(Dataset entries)
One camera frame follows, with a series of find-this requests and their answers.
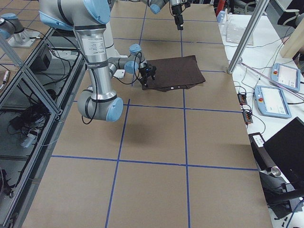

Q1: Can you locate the teach pendant tablet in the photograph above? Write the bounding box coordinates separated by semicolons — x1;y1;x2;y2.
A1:
270;63;301;92
254;85;292;119

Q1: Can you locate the aluminium table frame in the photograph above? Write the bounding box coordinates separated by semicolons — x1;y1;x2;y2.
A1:
0;22;85;228

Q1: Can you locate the black laptop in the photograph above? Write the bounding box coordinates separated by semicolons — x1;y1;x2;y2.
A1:
264;117;304;189

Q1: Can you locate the clear plastic bag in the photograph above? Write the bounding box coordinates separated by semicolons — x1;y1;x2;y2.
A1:
223;19;246;44

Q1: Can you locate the near teach pendant tablet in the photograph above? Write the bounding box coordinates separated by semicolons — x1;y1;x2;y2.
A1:
254;85;292;119

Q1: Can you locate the red cylinder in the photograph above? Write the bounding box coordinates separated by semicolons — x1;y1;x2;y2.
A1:
216;0;226;15

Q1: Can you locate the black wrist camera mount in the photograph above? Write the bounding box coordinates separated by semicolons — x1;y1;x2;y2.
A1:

> **Exercise brief**: Go to the line holding "Q1: Can you locate the red" in the entries above and return it, along with every line after it, exactly as written.

> **Your response**:
Q1: Can you locate the red cylinder in the photograph above? Write the bounding box coordinates separated by semicolons — x1;y1;x2;y2.
A1:
216;0;226;15

Q1: Can you locate the black wrist camera mount in the photograph above? Write the bounding box coordinates separated by semicolons — x1;y1;x2;y2.
A1:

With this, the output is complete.